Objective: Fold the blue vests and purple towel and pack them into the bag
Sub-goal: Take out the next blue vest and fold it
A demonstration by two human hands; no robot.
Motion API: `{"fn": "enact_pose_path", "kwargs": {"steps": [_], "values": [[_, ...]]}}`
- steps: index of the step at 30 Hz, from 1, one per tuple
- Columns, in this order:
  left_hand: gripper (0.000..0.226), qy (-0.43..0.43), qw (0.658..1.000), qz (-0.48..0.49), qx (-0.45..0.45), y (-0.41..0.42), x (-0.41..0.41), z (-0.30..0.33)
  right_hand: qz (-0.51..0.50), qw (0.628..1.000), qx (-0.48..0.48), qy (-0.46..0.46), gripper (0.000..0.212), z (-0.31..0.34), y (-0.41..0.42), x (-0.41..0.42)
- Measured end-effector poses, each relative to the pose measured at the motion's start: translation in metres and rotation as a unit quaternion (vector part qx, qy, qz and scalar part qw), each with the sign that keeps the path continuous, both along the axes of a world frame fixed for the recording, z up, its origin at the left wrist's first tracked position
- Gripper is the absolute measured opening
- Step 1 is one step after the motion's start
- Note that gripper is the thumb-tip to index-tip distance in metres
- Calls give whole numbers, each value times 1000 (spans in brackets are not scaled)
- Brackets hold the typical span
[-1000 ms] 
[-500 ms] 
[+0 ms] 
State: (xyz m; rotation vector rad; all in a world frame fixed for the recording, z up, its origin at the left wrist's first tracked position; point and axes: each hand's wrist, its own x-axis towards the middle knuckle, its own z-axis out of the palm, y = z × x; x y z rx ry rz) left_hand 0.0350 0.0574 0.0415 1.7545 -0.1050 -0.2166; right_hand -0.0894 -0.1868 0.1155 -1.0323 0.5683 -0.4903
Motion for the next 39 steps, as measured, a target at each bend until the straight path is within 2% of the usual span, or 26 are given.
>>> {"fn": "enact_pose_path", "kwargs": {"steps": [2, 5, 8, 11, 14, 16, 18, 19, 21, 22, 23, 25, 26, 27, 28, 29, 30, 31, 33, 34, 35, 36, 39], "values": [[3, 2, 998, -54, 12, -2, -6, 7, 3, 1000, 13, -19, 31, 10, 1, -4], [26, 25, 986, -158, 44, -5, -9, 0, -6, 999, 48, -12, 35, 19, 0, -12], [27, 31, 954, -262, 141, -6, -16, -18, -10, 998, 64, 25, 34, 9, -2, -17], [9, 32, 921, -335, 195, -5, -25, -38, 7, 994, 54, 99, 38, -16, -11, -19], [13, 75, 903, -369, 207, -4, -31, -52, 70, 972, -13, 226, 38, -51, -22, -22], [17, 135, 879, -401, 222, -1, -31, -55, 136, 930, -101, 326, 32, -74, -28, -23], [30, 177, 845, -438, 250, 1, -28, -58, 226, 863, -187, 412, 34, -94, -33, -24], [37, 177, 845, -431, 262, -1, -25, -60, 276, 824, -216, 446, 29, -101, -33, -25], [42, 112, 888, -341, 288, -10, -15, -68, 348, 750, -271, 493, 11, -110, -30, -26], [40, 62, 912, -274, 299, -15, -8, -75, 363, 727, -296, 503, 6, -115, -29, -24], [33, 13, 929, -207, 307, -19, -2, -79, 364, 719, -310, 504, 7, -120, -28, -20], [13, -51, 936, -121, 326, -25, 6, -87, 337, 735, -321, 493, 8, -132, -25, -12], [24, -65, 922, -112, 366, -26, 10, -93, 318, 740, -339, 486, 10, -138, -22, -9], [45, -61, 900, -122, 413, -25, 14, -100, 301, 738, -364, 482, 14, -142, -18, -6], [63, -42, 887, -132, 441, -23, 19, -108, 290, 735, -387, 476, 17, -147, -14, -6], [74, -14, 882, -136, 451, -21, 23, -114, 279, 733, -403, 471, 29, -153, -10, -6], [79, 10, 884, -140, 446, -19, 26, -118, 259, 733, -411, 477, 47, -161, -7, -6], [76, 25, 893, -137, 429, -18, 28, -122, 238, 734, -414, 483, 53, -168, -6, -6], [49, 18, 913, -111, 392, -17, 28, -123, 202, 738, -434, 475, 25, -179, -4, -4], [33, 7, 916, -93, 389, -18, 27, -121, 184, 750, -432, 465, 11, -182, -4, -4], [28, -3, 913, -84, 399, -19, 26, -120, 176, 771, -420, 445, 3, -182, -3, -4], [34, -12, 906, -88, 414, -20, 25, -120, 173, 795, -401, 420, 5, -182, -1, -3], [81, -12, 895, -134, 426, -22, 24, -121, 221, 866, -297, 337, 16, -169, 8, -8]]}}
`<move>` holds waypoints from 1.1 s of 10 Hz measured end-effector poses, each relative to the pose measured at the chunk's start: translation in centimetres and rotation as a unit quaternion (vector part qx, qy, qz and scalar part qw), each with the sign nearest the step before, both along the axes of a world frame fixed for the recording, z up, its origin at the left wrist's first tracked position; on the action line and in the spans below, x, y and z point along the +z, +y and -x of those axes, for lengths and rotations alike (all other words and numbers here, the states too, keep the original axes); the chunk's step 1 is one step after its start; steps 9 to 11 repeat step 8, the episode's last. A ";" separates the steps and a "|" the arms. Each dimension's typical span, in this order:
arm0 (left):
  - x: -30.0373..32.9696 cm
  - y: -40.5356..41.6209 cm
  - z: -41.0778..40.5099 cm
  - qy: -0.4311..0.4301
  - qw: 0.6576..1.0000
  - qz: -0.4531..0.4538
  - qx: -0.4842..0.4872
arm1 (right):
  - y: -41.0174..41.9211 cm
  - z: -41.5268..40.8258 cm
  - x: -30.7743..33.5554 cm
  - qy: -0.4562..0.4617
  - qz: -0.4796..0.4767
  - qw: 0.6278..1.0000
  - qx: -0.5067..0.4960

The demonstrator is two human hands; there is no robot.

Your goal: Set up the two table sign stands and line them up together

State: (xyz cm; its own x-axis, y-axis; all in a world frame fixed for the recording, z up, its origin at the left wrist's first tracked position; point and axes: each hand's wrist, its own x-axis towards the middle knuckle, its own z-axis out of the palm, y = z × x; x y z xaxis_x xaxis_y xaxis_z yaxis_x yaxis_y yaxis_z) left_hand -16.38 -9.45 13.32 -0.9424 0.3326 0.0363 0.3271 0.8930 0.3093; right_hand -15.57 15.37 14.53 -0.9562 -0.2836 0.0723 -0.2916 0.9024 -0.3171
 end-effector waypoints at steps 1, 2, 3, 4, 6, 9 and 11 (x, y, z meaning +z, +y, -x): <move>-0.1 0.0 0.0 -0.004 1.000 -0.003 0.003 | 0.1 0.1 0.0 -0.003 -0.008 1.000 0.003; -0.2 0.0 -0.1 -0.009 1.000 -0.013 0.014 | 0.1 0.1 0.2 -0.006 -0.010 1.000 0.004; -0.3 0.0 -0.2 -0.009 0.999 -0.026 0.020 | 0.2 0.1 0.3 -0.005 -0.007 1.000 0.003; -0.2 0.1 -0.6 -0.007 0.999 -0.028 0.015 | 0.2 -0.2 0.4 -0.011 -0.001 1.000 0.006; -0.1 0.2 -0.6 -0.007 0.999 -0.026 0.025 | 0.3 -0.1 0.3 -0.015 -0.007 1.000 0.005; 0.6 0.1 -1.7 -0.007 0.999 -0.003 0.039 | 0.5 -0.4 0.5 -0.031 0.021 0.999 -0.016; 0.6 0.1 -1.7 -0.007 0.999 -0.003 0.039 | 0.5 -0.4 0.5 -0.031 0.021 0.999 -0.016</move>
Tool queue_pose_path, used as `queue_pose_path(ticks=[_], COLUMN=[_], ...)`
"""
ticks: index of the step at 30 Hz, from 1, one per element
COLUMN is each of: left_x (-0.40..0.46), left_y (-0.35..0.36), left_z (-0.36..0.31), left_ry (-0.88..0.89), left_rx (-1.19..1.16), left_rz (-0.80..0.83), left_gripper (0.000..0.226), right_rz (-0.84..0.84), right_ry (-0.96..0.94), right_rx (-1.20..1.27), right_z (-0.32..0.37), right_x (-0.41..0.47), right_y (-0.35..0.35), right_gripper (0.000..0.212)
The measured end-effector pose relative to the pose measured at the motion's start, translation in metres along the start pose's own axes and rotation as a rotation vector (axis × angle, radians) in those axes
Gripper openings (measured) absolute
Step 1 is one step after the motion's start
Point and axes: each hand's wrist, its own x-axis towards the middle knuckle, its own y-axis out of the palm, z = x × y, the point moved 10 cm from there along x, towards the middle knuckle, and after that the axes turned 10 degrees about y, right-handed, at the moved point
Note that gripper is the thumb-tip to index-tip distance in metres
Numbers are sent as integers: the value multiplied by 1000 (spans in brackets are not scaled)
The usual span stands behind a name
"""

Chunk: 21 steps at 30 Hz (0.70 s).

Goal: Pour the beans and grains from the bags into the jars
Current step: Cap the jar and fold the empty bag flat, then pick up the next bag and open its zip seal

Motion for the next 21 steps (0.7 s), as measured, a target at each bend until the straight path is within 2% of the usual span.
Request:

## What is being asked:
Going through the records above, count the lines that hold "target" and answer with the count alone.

## Response area:
2